Aim of the task: From the first line of the data below through the line holding "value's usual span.", output each line exactly and leave the pictures out.

Records to use:
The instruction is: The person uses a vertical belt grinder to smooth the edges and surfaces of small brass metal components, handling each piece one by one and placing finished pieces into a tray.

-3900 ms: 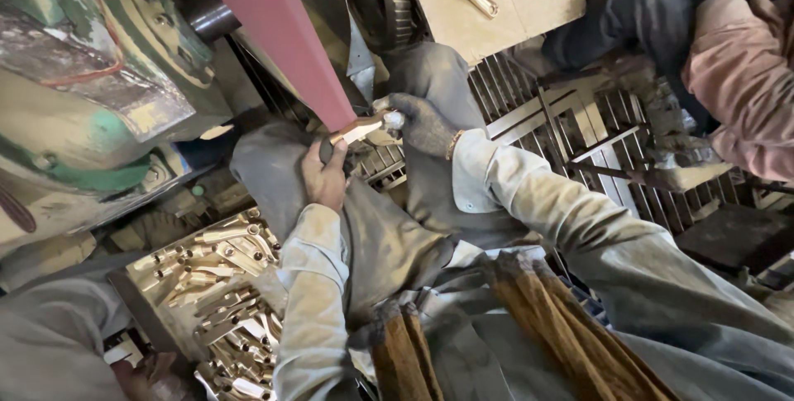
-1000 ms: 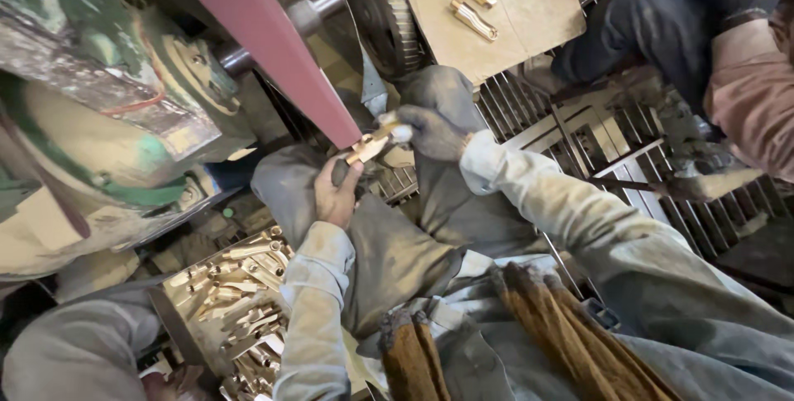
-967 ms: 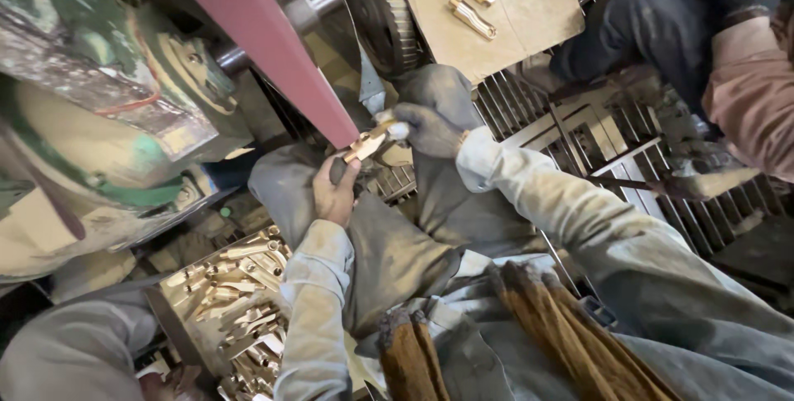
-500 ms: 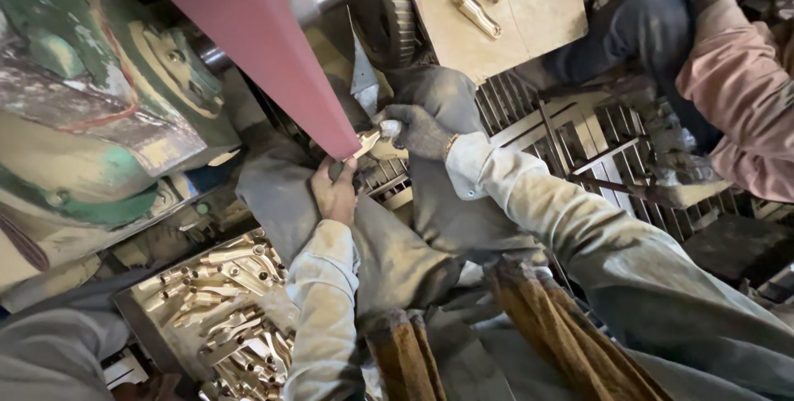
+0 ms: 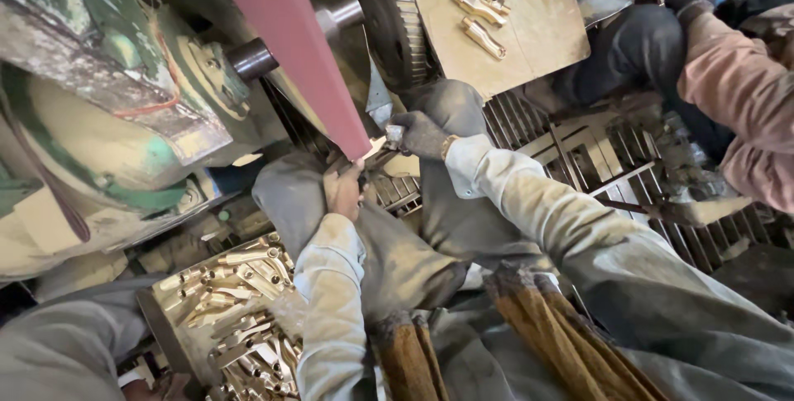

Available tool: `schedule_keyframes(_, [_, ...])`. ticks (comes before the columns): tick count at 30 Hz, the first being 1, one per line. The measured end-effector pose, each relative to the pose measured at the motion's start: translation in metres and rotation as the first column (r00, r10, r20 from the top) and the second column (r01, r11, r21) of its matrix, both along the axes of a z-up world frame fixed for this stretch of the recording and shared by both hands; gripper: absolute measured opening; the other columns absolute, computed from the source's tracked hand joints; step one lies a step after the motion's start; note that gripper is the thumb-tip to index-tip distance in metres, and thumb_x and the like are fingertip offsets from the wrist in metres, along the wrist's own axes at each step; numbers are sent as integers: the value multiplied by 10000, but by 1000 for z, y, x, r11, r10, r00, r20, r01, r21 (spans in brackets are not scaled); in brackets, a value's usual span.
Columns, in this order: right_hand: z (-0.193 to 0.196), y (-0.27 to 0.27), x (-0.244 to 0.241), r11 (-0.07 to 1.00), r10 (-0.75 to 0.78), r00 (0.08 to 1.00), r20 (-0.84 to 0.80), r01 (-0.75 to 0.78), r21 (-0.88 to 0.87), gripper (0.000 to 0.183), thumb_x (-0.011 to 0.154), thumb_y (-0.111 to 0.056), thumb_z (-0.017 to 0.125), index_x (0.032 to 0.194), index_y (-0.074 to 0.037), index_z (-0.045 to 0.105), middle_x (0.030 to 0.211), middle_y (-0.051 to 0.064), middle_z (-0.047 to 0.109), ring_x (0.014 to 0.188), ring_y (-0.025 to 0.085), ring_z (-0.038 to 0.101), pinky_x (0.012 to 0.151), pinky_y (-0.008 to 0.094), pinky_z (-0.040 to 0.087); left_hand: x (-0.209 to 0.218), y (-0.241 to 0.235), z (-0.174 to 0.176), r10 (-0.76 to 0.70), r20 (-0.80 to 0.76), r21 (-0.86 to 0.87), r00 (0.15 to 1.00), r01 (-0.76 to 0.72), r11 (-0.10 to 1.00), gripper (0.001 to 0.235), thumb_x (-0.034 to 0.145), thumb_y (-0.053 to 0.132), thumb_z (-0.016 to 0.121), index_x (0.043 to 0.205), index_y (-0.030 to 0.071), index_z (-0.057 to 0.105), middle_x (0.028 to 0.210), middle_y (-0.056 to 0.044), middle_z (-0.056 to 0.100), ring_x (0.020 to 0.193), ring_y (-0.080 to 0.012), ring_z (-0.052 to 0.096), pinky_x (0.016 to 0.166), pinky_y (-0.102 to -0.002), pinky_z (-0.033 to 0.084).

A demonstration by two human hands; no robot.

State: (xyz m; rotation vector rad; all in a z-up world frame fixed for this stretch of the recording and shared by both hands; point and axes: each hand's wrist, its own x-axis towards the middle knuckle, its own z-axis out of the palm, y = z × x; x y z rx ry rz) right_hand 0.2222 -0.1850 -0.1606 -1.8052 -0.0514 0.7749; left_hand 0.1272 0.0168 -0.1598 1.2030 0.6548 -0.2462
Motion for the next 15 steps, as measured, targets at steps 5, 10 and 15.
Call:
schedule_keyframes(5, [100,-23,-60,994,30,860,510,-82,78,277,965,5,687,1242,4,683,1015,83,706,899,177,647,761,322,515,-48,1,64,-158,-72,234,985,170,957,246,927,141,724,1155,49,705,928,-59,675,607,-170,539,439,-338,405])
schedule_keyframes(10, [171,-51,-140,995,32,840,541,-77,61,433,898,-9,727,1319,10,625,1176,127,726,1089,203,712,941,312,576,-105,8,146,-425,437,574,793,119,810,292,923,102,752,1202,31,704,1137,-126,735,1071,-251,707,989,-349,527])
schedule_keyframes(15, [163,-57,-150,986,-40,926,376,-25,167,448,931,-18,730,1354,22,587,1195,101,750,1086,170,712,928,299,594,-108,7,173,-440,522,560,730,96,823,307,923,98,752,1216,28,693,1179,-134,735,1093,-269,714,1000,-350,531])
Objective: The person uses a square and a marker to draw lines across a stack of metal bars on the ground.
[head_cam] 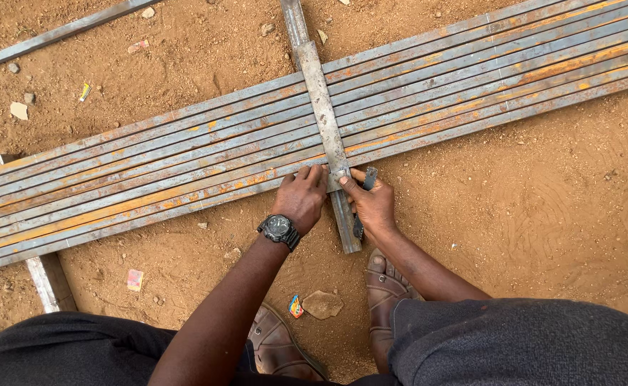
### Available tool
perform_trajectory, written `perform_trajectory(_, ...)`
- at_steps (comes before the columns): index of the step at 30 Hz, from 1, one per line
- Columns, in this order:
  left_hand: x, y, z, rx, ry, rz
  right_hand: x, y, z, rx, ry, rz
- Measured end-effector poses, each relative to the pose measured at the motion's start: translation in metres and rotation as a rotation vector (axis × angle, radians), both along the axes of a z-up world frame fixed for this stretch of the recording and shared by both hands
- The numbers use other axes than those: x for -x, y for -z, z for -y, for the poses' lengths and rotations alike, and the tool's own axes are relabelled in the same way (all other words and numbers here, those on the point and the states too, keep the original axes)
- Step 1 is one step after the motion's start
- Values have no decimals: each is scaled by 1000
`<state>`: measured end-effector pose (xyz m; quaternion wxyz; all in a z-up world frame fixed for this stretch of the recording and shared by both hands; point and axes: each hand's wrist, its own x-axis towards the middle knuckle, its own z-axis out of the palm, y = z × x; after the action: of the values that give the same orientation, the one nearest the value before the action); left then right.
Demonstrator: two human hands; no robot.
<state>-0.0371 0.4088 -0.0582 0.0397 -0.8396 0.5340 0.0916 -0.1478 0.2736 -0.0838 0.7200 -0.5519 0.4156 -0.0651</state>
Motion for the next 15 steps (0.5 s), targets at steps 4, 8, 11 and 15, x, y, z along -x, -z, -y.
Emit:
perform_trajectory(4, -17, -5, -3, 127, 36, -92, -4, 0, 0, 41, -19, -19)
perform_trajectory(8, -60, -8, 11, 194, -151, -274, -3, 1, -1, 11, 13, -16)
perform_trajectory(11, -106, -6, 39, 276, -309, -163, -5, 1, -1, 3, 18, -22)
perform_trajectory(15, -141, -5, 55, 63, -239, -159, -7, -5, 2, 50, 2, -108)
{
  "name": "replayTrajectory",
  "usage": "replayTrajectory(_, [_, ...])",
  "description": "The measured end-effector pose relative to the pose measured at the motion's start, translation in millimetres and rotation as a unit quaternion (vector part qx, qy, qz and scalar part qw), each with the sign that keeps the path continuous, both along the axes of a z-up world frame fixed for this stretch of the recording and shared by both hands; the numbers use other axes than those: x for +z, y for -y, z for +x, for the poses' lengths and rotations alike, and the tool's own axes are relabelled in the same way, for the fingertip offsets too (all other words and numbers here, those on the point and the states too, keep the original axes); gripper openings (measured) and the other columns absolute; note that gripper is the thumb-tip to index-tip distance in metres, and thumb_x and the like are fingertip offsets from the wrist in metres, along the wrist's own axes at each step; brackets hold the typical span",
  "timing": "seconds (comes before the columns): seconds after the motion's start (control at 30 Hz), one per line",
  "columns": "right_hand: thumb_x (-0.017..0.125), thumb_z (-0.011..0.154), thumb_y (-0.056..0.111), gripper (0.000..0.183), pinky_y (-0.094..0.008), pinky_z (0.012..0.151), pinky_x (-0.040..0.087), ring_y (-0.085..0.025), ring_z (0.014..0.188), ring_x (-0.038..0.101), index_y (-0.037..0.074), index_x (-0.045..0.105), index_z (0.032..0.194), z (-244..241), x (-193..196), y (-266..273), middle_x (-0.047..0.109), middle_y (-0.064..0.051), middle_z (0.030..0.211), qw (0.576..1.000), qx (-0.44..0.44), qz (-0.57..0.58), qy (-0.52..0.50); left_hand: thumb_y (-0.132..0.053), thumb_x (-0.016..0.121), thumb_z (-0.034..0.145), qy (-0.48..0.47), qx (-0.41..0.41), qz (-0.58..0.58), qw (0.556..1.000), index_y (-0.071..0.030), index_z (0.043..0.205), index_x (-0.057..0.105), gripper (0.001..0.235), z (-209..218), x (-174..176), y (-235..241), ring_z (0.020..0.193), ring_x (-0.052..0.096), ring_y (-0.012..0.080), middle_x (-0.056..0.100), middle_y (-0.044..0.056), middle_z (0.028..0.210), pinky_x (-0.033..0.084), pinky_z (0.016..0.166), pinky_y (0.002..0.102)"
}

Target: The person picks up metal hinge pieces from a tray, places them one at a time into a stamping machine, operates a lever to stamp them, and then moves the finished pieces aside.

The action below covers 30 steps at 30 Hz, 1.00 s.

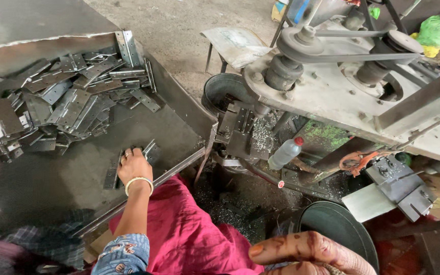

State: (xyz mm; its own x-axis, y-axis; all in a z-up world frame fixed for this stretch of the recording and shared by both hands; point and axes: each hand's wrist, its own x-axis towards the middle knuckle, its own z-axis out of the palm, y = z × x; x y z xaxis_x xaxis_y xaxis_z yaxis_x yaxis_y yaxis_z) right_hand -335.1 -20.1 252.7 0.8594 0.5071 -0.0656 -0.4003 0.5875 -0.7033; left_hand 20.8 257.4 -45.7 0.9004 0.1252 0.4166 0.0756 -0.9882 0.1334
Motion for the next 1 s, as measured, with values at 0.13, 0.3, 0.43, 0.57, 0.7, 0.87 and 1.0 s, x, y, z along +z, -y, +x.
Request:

Answer to this task:
The instruction is: The person uses a vertical belt grinder to smooth the edges and surfaces of small brass metal components, handling each piece one by one and placing finished pieces into a tray.

-3900 ms: 
-1000 ms: 
-967 ms: 
-500 ms: 
+0 ms: 

Available tool: `schedule_keyframes(_, [_, ...])`. ticks (comes before the columns): tick count at 30 Hz, the first being 1, one per line. The measured end-effector pose, each relative to the pose measured at the motion's start: translation in metres and rotation as the first column (r00, r10, r20 from the top) and the second column (r01, r11, r21) of its matrix, both along the axes of a z-up world frame fixed for this stretch of the recording and shared by both hands; gripper: absolute measured opening; the other columns absolute, computed from the source's tracked hand joints; step one lies a step after the motion's start; note that gripper is the thumb-tip to index-tip distance in metres, and thumb_x and the like are fingertip offsets from the wrist in metres, along the wrist's own axes at each step; numbers are sent as integers: the value multiplied by 10000, but by 1000 for z, y, x, r11, r10, r00, r20, r01, r21 (spans in brackets are not scaled); in brackets, a value's usual span.

The exercise has now been completed.